- _INFORMATION GIVEN_:
============================================================
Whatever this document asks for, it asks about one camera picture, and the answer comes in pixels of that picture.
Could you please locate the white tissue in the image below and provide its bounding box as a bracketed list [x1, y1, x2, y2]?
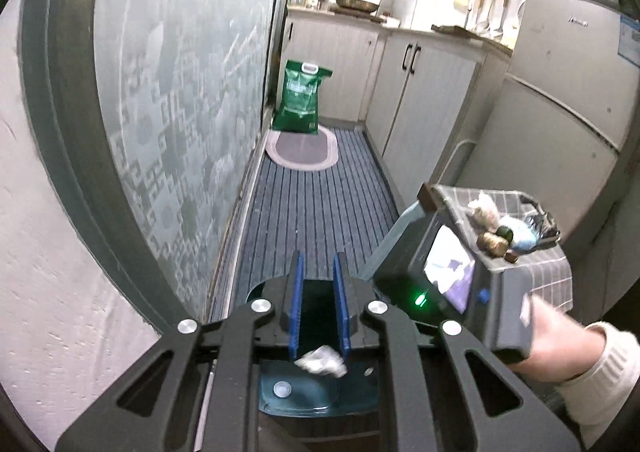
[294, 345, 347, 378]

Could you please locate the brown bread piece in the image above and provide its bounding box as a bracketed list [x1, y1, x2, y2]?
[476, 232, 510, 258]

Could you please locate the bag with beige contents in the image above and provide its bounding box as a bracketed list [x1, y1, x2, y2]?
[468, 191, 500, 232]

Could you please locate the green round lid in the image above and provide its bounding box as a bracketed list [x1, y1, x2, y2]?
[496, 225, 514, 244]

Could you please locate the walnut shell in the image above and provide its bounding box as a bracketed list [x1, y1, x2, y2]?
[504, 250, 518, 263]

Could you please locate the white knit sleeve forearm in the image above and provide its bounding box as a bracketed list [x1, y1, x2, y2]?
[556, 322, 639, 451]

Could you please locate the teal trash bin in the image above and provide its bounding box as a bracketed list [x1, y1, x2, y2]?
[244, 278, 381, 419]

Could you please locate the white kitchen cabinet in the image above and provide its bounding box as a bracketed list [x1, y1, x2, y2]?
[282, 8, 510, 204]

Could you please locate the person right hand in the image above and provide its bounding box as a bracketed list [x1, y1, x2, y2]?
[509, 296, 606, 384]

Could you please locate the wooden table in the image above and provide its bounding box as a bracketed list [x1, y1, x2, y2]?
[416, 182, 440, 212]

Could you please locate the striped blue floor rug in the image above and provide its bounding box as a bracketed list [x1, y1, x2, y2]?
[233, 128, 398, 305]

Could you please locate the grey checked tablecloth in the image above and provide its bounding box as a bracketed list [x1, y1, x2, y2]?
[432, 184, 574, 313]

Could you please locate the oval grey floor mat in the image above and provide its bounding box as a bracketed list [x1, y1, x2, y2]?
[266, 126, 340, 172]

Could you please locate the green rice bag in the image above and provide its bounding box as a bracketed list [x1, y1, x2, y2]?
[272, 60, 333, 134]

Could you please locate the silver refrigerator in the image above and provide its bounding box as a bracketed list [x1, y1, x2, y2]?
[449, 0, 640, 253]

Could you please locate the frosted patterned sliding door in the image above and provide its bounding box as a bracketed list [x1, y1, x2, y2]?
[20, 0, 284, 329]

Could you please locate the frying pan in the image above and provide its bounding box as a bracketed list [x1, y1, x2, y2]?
============================================================
- _WHAT YOU WILL DO_: Your task is to transcribe the line containing "Could you please locate the person" and every line after it, through the last line of the data, exactly as written and with nothing more.

- _RESULT FOR THIS TASK_:
Could you please locate the person right hand in the image above and provide its bounding box as a bracketed list [x1, y1, x2, y2]?
[509, 296, 606, 384]

Could you please locate the wooden table in the image above and provide its bounding box as a bracketed list [x1, y1, x2, y2]?
[416, 182, 440, 212]

Could you please locate the striped blue floor rug in the image above and provide its bounding box as a bracketed list [x1, y1, x2, y2]?
[233, 128, 398, 305]

Could you please locate the grey checked tablecloth in the image above and provide its bounding box as a bracketed list [x1, y1, x2, y2]?
[432, 184, 574, 313]

Could you please locate the oval grey floor mat in the image above and provide its bounding box as a bracketed list [x1, y1, x2, y2]?
[266, 126, 340, 172]

Could you please locate the green rice bag in the image above and provide its bounding box as a bracketed list [x1, y1, x2, y2]?
[272, 60, 333, 134]

Could you please locate the silver refrigerator in the image above and provide its bounding box as a bracketed list [x1, y1, x2, y2]?
[449, 0, 640, 253]

Could you please locate the frosted patterned sliding door in the image above and provide its bounding box as a bracketed list [x1, y1, x2, y2]?
[20, 0, 284, 329]

Could you please locate the frying pan in the image above and provide its bounding box as a bracketed list [x1, y1, x2, y2]?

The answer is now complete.